Task to carry out: Exactly as written, transcribe the data that follows.

(Records contained in a dataset)
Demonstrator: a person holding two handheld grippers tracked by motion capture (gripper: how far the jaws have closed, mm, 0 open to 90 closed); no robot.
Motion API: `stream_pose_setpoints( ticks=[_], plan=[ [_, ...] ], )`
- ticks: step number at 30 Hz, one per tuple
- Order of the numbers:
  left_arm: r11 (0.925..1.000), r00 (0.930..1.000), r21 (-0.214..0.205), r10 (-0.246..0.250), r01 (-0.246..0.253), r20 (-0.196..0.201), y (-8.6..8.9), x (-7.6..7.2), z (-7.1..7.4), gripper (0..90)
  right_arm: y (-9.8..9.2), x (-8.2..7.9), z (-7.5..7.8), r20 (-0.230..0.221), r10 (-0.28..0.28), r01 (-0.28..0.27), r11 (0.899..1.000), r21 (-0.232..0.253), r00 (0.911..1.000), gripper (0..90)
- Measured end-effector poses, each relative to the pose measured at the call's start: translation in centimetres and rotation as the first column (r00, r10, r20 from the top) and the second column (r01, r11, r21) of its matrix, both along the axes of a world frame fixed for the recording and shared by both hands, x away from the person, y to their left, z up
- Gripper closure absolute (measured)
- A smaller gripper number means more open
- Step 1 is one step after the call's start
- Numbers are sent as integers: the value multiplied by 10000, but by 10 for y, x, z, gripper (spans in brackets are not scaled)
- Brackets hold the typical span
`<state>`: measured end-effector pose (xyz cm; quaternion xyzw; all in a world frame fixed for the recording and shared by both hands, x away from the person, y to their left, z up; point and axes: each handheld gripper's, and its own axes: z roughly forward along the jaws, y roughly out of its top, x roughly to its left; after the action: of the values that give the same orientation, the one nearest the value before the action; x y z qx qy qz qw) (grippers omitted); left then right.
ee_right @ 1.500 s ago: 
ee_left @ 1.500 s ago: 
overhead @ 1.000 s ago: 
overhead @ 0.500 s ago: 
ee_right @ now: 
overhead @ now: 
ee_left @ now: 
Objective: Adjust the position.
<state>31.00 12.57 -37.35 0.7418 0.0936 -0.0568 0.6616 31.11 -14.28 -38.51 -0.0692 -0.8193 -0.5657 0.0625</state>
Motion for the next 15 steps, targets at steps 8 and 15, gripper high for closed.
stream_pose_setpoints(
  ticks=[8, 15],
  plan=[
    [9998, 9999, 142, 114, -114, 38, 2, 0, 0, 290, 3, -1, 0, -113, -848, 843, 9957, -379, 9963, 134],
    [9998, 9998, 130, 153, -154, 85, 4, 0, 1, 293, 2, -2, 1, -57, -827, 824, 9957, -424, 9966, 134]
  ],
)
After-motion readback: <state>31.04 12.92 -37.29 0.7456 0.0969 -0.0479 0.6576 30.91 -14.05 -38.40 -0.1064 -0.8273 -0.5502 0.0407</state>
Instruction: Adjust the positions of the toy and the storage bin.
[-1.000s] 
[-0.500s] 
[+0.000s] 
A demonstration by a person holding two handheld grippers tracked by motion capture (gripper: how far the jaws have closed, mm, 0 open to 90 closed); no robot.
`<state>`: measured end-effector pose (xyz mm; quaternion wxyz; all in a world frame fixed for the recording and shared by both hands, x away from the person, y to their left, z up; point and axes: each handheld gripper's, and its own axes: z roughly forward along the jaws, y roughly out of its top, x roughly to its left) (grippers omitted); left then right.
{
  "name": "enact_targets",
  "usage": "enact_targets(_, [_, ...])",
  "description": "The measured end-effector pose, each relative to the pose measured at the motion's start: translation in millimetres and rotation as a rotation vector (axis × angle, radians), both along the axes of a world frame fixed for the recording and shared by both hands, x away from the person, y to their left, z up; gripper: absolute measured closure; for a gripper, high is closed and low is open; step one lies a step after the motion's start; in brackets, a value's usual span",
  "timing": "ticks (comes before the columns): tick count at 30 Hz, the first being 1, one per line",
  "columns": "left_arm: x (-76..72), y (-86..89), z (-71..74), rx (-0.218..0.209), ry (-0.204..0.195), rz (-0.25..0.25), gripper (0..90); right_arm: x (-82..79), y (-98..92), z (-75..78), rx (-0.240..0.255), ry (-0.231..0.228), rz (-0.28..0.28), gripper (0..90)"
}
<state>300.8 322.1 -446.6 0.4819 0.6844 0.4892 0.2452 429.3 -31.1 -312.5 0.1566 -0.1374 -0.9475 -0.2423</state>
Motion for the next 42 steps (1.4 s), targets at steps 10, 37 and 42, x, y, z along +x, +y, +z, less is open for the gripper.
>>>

Result for this task:
Demonstrator: a person holding two handheld grippers tracked by motion capture (gripper: how far the jaws have closed, mm, 0 open to 90 closed); no robot.
Motion API: `stream_pose_setpoints( ticks=[_], plan=[ [_, ...] ], )`
- ticks: step number at 30 Hz, one per tuple
- Order of the numbers:
  left_arm: r11 (0.925..1.000), r00 (0.930..1.000), r21 (-0.214..0.205), r10 (-0.246..0.250), r01 (-0.246..0.253), r20 (-0.196..0.201), y (-8.6..8.9), x (-7.6..7.2), z (-7.1..7.4), gripper (0..90)
  right_arm: y (-9.8..9.2), x (-8.2..7.9), z (-7.5..7.8), r20 (-0.230..0.221), r10 (-0.28..0.28), r01 (-0.28..0.27), r11 (0.899..1.000), r21 (-0.232..0.253), r00 (0.911..1.000), gripper (0..90)
- Measured end-effector poses, each relative to the pose measured at the call's start: translation in centimetres and rotation as the first column (r00, r10, r20 from the top) and the second column (r01, r11, r21) of its matrix, both along the axes of a world frame fixed for the recording and shared by both hands, x away from the person, y to their left, z up
- Gripper closure absolute (measured)
- A smaller gripper number means more open
- Step 1 is one step after the call's start
- Numbers are sent as integers: the value multiplied by 10000, but by 10 for y, x, z, gripper (spans in brackets are not scaled)
- Brackets hold the typical span
`<state>`: measured end-effector pose (xyz cm; quaternion xyzw; all in a world frame fixed for the recording and shared by both hands, x away from the person, y to their left, z up; point and axes: each handheld gripper's, and its own axes: z roughly forward along the jaws, y roughly out of its top, x roughly to its left; after the action: of the values that give the same orientation, the one nearest the value before the action; x y z qx qy qz qw) (grippers omitted); left then right.
ee_right @ 1.500 s ago: 
ee_left @ 1.500 s ago: 
overhead @ 1.000 s ago: 
overhead @ 0.500 s ago: 
ee_right @ now: 
overhead @ now: 
ee_left @ now: 
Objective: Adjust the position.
<state>31.00 12.57 -37.35 0.7418 0.0936 -0.0568 0.6616 31.11 -14.28 -38.51 -0.0692 -0.8193 -0.5657 0.0625</state>
Motion for the next 15 steps, targets at steps 8 and 15, gripper high for closed.
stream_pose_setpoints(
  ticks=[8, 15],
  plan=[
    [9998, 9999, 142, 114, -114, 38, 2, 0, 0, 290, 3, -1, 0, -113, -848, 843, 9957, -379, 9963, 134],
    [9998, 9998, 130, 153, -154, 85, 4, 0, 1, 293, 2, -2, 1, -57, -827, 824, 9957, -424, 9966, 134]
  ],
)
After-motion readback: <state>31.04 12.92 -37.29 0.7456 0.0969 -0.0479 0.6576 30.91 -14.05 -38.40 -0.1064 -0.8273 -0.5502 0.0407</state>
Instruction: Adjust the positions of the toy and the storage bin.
[-1.000s] 
[-0.500s] 
[+0.000s] 
A demonstration by a person holding two handheld grippers tracked by motion capture (gripper: how far the jaws have closed, mm, 0 open to 90 closed); no robot.
`<state>`: measured end-effector pose (xyz mm; quaternion wxyz; all in a world frame fixed for the recording and shared by both hands, x away from the person, y to their left, z up; point and axes: each handheld gripper's, and its own axes: z roughly forward along the jaws, y roughly out of its top, x roughly to its left) (grippers omitted); left then right.
{
  "name": "enact_targets",
  "usage": "enact_targets(_, [_, ...])",
  "description": "The measured end-effector pose, each relative to the pose measured at the motion's start: translation in millimetres and rotation as a rotation vector (axis × angle, radians), both along the axes of a world frame fixed for the recording and shared by both hands, x away from the person, y to their left, z up; gripper: absolute measured closure; for a gripper, high is closed and low is open; step one lies a step after the motion's start; in brackets, a value's usual span",
  "timing": "ticks (comes before the columns): tick count at 30 Hz, the first being 1, one per line",
  "columns": "left_arm: x (-76..72), y (-86..89), z (-71..74), rx (-0.218..0.209), ry (-0.204..0.195), rz (-0.25..0.25), gripper (0..90); right_arm: x (-82..79), y (-98..92), z (-75..78), rx (-0.240..0.255), ry (-0.231..0.228), rz (-0.28..0.28), gripper (0..90)"
}
<state>300.8 322.1 -446.6 0.4819 0.6844 0.4892 0.2452 429.3 -31.1 -312.5 0.1566 -0.1374 -0.9475 -0.2423</state>
Motion for the next 42 steps (1.4 s), targets at steps 10, 37 and 42, x, y, z along +x, +y, +z, less is open for the gripper.
>>>

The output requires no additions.